Bien que son organisation criminelle ait été une source majeure de violence au cours de ses trois décennies d’existence, El Chapo a été, en quelque sorte, un gardien de la paix pendant son séjour au Mexique, et ce, même alors qu’il était emprisonné.
« Quand il était là, tout était calme et il n’y avait pas autant de morts. Quand il est parti, les meurtres ont grimpé en flèche », dit Gonzales, faisant référence aux guerres qui ont éclaté entre les différentes factions du cartel de Sinaloa après l’extradition d’El Chapo vers les États-Unis en janvier 2017.
Ses fils et le cofondateur du cartel Ismael « el Mayo » Zambada sont entrés en guerre contre Dámaso López Núñez, ex-bras droit d’El Chapo, pour prendre le contrôle du cartel et de ses territoires, et la violence a atteint des sommets – jusqu’à ce que López soit lui aussi arrêté et extradé vers les États-Unis, où il a témoigné contre El Chapo. En quittant le Mexique, il a donné la victoire aux « Chapitos », comme on appelle les fils d’El Chapo. Ses héritiers ont la réputation d’être impitoyables et de ne pas respecter les règles de la vieille école.
Le départ de Guzmán a également coïncidé avec les deux années les plus violentes de l’histoire du Mexique, ce que beaucoup d’observateurs estiment être une conséquence de la chasse aux barons de la drogue que mènent les autorités, via la « Kingpin strategy » – qui créé des vides de pouvoir et des luttes internes pour le contrôle des routes et des places. Les deux dernières années ont connu des records d’homicides au Mexique, avec plus de 31 000 meurtres en 2017 et plus de 33 000 en 2018, selon les données gouvernementales.
Andres Manuel Lopez Obrador, le nouveau président mexicain, a déclaré que la guerre contre la drogue était « terminée » au Mexique, et a juré de s’occuper de l’insécurité grandissante plutôt que de coffrer les barons du crime. Il est difficile de comprendre comment il compte régler le premier point sans s’occuper d’abord de mettre à bas les syndicats criminels les plus puissants du pays.

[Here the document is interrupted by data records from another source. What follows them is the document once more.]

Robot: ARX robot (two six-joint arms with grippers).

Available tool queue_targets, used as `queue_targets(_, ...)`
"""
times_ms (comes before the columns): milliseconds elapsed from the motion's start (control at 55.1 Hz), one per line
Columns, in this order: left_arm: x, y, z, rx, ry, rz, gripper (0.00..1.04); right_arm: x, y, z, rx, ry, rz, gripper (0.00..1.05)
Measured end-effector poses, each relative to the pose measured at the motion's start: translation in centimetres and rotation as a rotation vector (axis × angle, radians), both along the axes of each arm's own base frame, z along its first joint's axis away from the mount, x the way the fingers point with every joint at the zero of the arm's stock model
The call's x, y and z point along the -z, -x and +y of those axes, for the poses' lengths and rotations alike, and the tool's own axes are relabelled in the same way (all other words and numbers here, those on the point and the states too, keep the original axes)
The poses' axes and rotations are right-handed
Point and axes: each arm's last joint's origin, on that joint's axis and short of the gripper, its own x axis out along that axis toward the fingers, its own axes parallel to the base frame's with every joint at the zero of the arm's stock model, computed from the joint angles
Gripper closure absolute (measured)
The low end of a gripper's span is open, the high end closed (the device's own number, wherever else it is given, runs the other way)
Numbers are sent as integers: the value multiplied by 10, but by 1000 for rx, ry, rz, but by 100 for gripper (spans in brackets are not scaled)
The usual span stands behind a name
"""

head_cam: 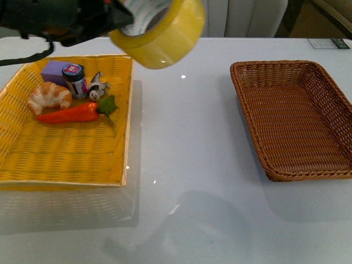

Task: Move tape to another basket

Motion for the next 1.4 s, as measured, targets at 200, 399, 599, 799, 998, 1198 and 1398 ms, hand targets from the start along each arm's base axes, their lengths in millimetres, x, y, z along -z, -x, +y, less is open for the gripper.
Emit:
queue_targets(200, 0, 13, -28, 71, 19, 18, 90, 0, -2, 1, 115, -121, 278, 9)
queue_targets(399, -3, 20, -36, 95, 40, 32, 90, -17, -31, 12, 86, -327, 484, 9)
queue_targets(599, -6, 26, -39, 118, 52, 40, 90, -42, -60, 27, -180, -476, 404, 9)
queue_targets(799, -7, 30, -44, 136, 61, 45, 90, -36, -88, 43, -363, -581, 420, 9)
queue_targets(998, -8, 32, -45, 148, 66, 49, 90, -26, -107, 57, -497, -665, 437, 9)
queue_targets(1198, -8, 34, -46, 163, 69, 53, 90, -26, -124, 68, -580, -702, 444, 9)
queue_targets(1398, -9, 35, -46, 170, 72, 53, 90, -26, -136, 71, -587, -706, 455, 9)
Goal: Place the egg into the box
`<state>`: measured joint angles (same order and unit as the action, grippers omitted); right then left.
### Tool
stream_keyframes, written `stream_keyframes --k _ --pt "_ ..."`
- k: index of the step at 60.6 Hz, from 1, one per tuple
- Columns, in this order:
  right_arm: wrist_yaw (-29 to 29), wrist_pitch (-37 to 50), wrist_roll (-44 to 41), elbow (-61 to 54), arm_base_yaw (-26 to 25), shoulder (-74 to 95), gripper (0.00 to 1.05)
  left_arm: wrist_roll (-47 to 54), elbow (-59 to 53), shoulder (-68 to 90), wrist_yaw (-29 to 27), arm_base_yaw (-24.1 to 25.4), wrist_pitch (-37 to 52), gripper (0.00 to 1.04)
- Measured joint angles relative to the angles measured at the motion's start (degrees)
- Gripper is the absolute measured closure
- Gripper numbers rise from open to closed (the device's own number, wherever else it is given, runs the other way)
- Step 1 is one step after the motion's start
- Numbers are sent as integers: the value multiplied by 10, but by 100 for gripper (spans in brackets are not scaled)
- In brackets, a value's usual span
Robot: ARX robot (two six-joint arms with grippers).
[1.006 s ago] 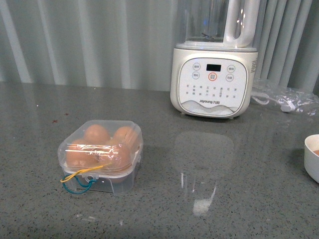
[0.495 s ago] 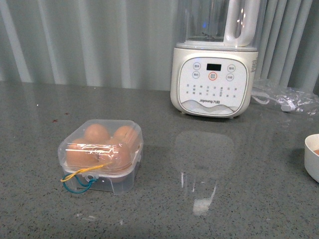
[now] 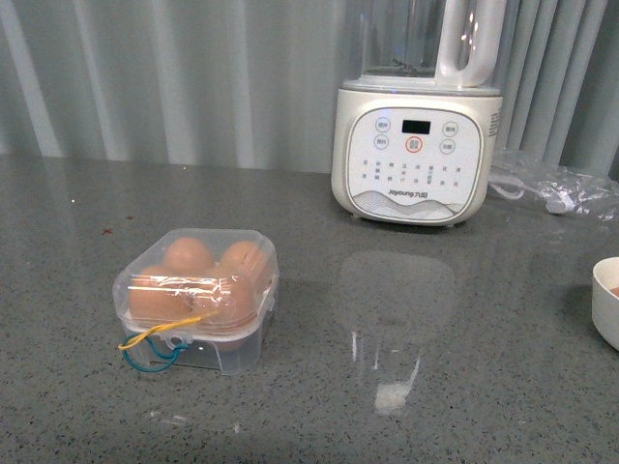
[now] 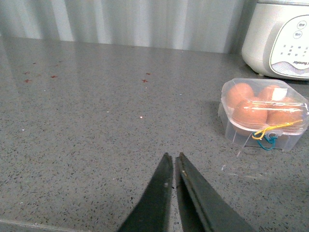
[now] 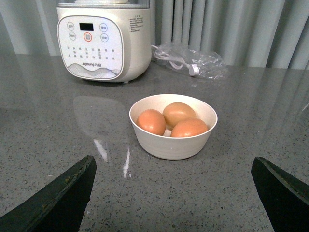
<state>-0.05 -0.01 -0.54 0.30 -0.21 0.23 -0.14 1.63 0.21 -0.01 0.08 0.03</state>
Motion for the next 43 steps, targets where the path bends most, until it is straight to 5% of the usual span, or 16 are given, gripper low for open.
stream_keyframes --k 30,43 --pt "0 0 0 0 0 0 7 0 0 0 0 0 0 7" --pt "0 0 0 0 0 0 7 0 0 0 0 0 0 7"
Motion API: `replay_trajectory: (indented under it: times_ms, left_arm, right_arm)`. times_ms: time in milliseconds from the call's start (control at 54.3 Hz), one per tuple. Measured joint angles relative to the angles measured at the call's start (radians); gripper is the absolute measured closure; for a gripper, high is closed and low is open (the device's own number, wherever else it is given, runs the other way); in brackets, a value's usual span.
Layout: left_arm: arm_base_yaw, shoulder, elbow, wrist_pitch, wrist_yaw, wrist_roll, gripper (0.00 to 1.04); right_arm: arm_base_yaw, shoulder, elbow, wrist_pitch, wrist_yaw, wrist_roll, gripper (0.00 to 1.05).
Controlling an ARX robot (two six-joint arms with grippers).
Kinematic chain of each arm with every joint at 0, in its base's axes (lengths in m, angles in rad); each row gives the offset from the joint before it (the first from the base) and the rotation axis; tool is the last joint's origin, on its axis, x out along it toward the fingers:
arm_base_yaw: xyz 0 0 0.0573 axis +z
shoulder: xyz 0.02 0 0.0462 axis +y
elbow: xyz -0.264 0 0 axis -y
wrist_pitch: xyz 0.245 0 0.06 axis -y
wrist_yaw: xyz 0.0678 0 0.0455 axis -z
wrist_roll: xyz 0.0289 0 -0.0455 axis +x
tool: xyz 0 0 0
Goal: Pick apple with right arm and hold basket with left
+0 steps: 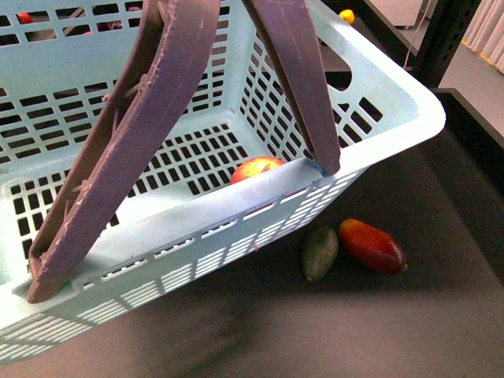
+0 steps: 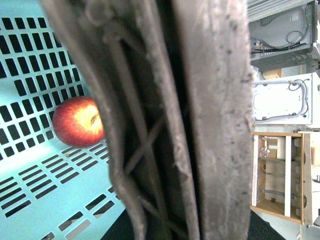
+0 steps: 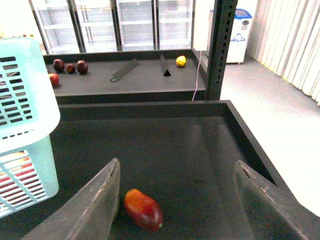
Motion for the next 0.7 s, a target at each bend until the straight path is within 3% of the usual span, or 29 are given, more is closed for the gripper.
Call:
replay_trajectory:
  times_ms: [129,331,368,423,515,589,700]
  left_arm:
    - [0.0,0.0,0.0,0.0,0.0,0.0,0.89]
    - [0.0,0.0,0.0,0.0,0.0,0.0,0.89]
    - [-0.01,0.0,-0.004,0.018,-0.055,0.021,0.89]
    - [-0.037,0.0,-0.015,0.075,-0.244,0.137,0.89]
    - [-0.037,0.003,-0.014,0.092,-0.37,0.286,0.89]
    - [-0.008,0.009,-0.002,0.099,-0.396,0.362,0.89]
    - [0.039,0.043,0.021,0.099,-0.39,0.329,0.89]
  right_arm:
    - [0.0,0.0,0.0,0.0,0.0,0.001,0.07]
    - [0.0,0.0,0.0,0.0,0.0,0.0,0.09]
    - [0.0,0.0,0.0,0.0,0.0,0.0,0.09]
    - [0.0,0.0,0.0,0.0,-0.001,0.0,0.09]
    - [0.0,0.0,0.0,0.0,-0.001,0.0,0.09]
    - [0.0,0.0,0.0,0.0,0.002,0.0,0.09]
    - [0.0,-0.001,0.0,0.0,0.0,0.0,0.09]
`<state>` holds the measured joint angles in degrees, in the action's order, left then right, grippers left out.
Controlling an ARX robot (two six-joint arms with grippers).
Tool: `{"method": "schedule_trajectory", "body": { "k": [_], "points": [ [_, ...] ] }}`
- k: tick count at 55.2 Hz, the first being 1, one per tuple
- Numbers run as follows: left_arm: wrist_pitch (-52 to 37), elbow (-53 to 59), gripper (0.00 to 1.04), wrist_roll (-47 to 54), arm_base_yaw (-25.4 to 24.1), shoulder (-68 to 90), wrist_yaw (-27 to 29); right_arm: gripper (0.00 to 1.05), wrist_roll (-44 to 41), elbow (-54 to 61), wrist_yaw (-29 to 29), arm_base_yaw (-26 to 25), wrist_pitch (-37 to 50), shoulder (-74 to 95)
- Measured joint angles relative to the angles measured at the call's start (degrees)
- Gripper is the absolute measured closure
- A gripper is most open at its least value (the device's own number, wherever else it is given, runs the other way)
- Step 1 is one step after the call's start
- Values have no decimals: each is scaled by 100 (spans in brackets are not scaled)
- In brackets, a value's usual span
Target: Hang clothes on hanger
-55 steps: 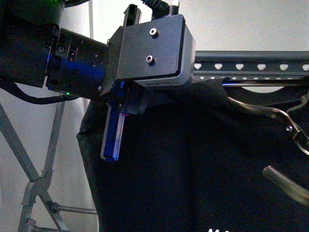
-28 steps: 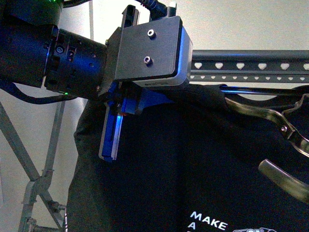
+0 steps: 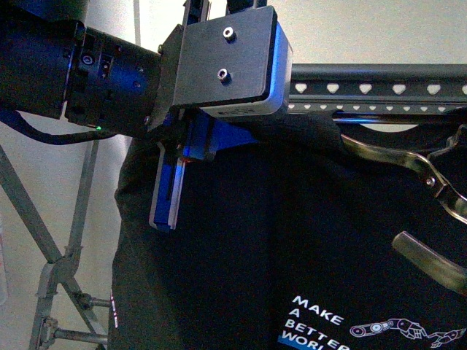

Ce qui semble certain, c’est que le boom que connaît le fentanyl dans le Sinaloa et dans d’autres régions du Mexique ne fait que commencer, et signale une tendance croissante des syndicats du crime à favoriser les drogues synthétiques qui sont plus rapides et plus faciles à produire et qui permettent d’éviter le processus de plantation et de récolte. El Chapo demeure un héros local dans son village natal et, même si le boom de l’héroïne est peut-être terminé, la tradition veut que la production mexicaine de pavot et de drogues d’origines végétales se poursuive également.
Pour ceux qui affirment que l’élimination d’El Chapo est une victoire de la guerre contre la drogue, la situation sur le terrain suggère le contraire.